Ridgeland’s Seafood R’evolution is the joint venture of internationally acclaimed chefs John Folse and Rick Tramonto. This fine dining establishment serves modern, imaginative reinterpretations of classic Cajun and Creole cuisine.


Boasting over 20 Wine Spectator awards, Jackson’s Bravo! Restaurant is a destination for both fine wine and traditional Italian fare.




Tried and True

Each considered a local icon, these quintessential Mississippi restaurants must be doing something right. Their signature dishes and long track record have often helped define local food traditions that a visitor can’t miss.



The famous “slugburger” was first served at Borroum’s Drug Store and Soda Fountain in Corinth and is still the top menu item today. Latham’s Hamburger Inn cooks its version of a slugburger in a cast iron skillet although this doughburger is listed as “hamburger” on the menu. First built as a saloon in 1892, Phillips Grocery in Holly Springs serves award-winning burgers as well as their signature patty melts and fried peach pies.



Weidmann’s Restaurant in downtown Meridian is the state’s oldest restaurant, first opening in 1870. Weidmann’s is known for its black bottom pie, as well as the crocks of peanut butter on each table that appetize hungry guests.



With over 70 years in business, The Crystal Grill is a fixture in Greenwood and famous for their “mile high pies,” either chocolate or coconut, topped with a tall pile of meringue.


First established in 1924, Tunica’s Blue and White Restaurant was owned for many years by Pure Oil Company, and has included a tobacco and newsstand, Greyhound Bus Stop and service station. Today, the Blue and White is a full-service restaurant serving classic Southern dishes.



The oldest operating restaurant in Jackson, The Mayflower Café, is a Greek-inspired seafood and steak restaurant that’s been in the Kountouris family for generations. Don’t leave this capital city institution without trying the signature “comeback” dressing or redfish entrée.



Mary Mahoney’s is located inside a historic Biloxi home, first built in 1737, making this home one of the oldest in the country. The home was transformed into a restaurant in 1962 and since has become a top dining destination on the coast, having served presidents, celebrities and dignitaries.




Farm to fork


Tupelo’s Neon Pig is a butcher shop, café and market known for its never-frozen seafood, house-cured meats and commitment to sourcing from local farms.  Recently, the Neon Pig’s burger was awarded “Best Burger in America” by Thrillist.

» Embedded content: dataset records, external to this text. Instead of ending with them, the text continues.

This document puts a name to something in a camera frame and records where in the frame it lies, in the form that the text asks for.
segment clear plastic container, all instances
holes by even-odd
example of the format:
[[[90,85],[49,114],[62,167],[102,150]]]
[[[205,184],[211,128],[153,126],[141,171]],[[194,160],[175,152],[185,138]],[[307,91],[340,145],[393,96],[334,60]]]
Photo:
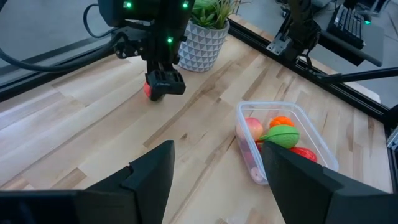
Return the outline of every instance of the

In Downtown Jackson, Parlor Market serves contemporary Southern cuisine, which is always locally-sourced. In fact, Parlor Market’s owners Jennifer and Derek Emerson are known for their commitment to using ingredients from local suppliers and farms.


In the Town of Livingston, County Seat has a farm-inspired menu and atmosphere. Snag a table on the County Seat porch during the town’s summer farmer’s markets for an authentic farm-to-table experience.

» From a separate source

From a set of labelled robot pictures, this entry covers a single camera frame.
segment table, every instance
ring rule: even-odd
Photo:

Robert St. John is one of the state’s top chefs but also a well-known author and restaurateur. His Hattiesburg establishment, The Crescent City Grill is known for its Gulf-fresh seafood, serving over nine tons of fresh Gulf fish each year. In Gulfport, Corks and Cleavers changes its menu seasonally, particularly to take ad- vantage of fresh local produce. With its proximity to the Gulf, fresh seafood is always on the menu.